Exact reproduction of the following data is required.

Dataset content:
============
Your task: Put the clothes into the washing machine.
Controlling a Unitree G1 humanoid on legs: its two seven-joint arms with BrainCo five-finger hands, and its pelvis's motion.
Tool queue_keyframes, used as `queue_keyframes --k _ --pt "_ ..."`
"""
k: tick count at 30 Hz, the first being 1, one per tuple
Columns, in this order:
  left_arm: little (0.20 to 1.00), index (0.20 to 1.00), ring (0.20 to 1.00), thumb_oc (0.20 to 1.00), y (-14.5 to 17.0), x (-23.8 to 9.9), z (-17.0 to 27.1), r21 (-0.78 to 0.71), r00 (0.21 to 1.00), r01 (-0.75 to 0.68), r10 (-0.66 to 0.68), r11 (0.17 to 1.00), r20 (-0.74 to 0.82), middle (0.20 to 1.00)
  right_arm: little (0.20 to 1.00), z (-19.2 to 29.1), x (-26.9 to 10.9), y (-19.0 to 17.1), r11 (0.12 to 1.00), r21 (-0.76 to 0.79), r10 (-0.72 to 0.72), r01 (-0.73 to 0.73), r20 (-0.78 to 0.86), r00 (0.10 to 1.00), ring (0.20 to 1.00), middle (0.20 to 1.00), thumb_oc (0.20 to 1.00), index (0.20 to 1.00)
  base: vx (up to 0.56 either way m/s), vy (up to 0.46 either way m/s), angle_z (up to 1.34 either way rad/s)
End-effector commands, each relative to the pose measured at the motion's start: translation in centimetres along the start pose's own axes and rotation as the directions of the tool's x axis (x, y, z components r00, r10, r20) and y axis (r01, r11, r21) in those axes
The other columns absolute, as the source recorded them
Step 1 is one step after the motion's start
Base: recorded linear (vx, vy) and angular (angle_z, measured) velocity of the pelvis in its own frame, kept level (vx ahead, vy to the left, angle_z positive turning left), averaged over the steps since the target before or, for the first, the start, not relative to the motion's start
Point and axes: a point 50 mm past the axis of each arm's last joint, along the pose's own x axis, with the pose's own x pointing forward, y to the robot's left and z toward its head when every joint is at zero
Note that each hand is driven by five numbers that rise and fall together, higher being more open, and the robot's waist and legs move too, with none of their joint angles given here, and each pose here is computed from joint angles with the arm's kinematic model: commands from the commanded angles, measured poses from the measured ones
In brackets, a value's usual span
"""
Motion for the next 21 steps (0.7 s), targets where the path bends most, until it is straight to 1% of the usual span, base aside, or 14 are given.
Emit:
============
Answer space:
Your task: Put the clothes into the washing machine.
Controlling a Unitree G1 humanoid on legs: its two seven-joint arms with BrainCo five-finger hands, and its pelvis's motion.
Tool queue_keyframes, used as `queue_keyframes --k _ --pt "_ ..."`
"""
k: tick count at 30 Hz, the first being 1, one per tuple
Columns, in this order:
  left_arm: little (0.20 to 1.00), index (0.20 to 1.00), ring (0.20 to 1.00), thumb_oc (0.20 to 1.00), y (-14.5 to 17.0), x (-23.8 to 9.9), z (-17.0 to 27.1), r21 (-0.78 to 0.71), r00 (0.21 to 1.00), r01 (-0.75 to 0.68), r10 (-0.66 to 0.68), r11 (0.17 to 1.00), r20 (-0.74 to 0.82), middle (0.20 to 1.00)
  right_arm: little (0.20 to 1.00), z (-19.2 to 29.1), x (-26.9 to 10.9), y (-19.0 to 17.1), r11 (0.12 to 1.00), r21 (-0.76 to 0.79), r10 (-0.72 to 0.72), r01 (-0.73 to 0.73), r20 (-0.78 to 0.86), r00 (0.10 to 1.00), ring (0.20 to 1.00), middle (0.20 to 1.00), thumb_oc (0.20 to 1.00), index (0.20 to 1.00)
  base: vx (up to 0.56 either way m/s), vy (up to 0.46 either way m/s), angle_z (up to 1.34 either way rad/s)
End-effector commands, each relative to the pose measured at the motion's start: translation in centimetres along the start pose's own axes and rotation as the directions of the tool's x axis (x, y, z components r00, r10, r20) and y axis (r01, r11, r21) in those axes
The other columns absolute, as the source recorded them
Step 1 is one step after the motion's start
Base: recorded linear (vx, vy) and angular (angle_z, measured) velocity of the pelvis in its own frame, kept level (vx ahead, vy to the left, angle_z positive turning left), averaged over the steps since the target before or, for the first, the start, not relative to the motion's start
Point and axes: a point 50 mm past the axis of each arm's last joint, along the pose's own x axis, with the pose's own x pointing forward, y to the robot's left and z toward its head when every joint is at zero
Note that each hand is driven by five numbers that rise and fall together, higher being more open, and the robot's waist and legs move too, with none of their joint angles given here, and each pose here is computed from joint angles with the arm's kinematic model: commands from the commanded angles, measured poses from the measured ones
In brackets, a value's usual span
"""
Motion for the next 21 steps (0.7 s), targets where the path bends most, until it is straight to 1% of the usual span, base aside, or 14 are given.
Emit:

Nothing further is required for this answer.